§ Exercise aim
Among the lines of the data, copy those that hold "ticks".

Dataset excerpts:
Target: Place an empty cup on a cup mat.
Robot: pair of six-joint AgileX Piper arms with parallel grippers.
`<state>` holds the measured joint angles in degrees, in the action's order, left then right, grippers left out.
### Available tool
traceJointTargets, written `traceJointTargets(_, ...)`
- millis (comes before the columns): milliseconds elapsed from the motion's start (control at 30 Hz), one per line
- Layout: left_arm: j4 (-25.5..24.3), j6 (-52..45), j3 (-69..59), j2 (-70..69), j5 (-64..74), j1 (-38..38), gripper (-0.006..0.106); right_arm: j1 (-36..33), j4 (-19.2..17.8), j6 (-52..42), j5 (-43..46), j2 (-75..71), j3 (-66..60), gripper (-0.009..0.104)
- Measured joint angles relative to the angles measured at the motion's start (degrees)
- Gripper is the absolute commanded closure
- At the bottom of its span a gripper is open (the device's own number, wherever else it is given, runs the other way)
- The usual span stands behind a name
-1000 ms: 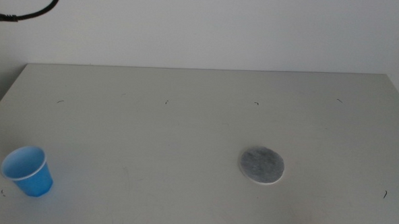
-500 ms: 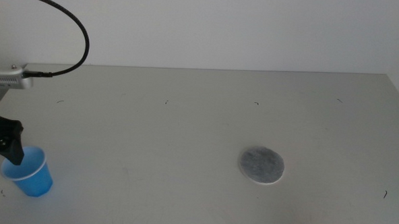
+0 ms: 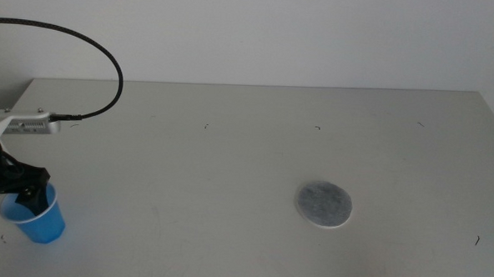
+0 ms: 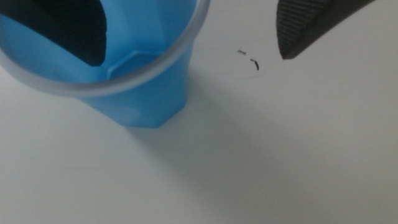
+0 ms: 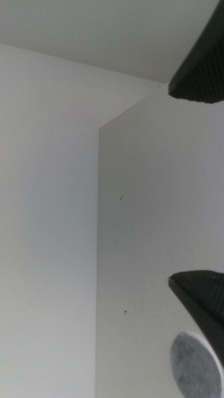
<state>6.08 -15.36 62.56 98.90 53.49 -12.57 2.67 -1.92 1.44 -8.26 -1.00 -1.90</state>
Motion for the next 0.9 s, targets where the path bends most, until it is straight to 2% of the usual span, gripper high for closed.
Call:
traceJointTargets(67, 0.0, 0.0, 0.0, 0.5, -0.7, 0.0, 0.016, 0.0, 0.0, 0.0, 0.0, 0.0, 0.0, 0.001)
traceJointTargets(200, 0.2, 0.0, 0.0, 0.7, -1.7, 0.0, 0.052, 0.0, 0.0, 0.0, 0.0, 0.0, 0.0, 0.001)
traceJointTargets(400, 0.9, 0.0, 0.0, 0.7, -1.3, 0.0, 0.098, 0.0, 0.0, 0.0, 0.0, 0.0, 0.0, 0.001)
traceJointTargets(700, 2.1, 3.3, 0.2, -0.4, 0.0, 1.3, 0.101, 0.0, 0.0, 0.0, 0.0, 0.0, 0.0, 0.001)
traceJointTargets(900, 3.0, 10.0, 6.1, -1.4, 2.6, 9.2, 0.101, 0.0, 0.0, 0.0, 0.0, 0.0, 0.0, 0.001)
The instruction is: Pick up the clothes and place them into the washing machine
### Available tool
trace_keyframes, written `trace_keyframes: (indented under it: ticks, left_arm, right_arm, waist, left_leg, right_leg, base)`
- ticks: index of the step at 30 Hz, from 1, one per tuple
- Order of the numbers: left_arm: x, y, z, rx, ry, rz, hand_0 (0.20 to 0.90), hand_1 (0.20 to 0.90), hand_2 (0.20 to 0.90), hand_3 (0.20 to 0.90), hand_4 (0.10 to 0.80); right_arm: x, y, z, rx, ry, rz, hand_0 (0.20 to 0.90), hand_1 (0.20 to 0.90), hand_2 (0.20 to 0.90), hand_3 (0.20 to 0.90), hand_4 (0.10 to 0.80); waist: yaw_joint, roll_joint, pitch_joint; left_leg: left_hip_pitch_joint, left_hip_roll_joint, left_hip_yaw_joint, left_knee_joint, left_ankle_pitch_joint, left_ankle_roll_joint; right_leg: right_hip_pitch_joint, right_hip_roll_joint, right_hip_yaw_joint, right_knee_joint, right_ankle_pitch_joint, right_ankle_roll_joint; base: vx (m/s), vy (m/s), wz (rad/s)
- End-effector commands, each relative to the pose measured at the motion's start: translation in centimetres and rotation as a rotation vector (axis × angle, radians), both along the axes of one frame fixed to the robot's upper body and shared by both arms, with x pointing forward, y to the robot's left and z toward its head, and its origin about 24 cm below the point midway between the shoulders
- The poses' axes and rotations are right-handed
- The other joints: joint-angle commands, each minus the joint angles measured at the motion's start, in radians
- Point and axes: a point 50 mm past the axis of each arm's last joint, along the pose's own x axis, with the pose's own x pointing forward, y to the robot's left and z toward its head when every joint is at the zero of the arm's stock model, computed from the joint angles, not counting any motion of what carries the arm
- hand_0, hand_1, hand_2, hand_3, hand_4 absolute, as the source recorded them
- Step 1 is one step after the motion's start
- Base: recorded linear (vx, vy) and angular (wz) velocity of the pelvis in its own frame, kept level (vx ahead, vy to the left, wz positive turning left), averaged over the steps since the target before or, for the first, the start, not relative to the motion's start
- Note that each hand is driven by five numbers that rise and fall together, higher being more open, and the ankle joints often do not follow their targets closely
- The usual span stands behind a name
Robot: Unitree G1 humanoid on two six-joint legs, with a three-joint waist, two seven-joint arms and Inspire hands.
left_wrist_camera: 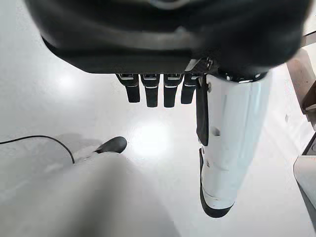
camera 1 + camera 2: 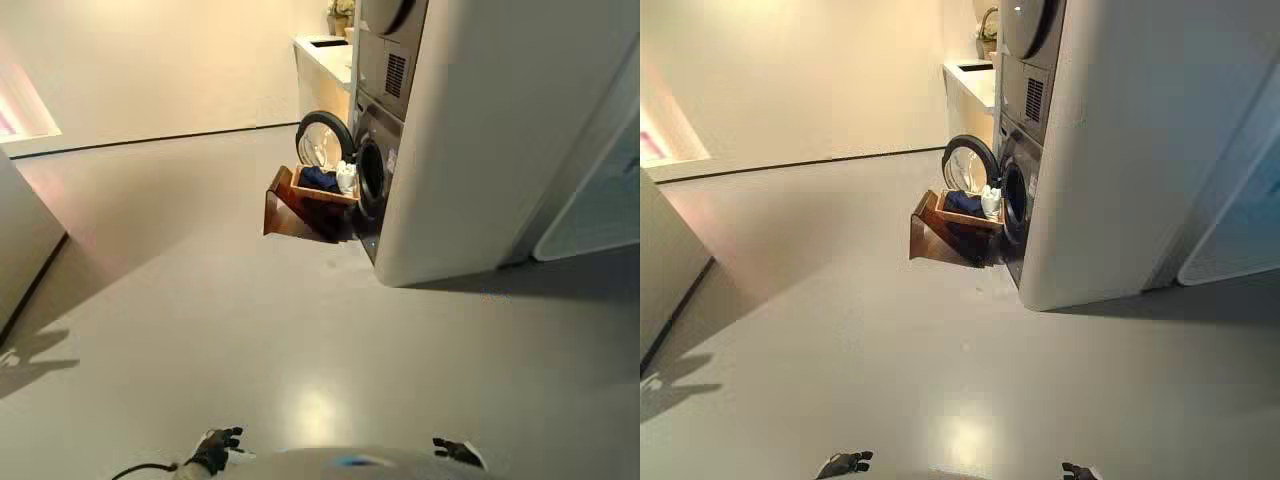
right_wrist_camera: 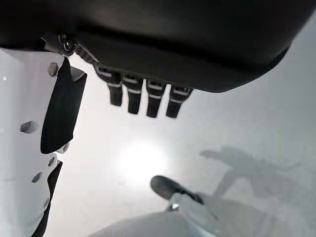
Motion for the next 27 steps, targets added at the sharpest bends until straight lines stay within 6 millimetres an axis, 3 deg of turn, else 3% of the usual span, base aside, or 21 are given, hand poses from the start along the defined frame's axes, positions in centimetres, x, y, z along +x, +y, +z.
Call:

§ Response to the exercise
trace_keyframes, written `trace_keyframes: (indented under it: ticks, left_arm, right_arm, waist, left_leg, right_leg, base)`
- ticks: index of the step at 30 Hz, from 1, one per tuple

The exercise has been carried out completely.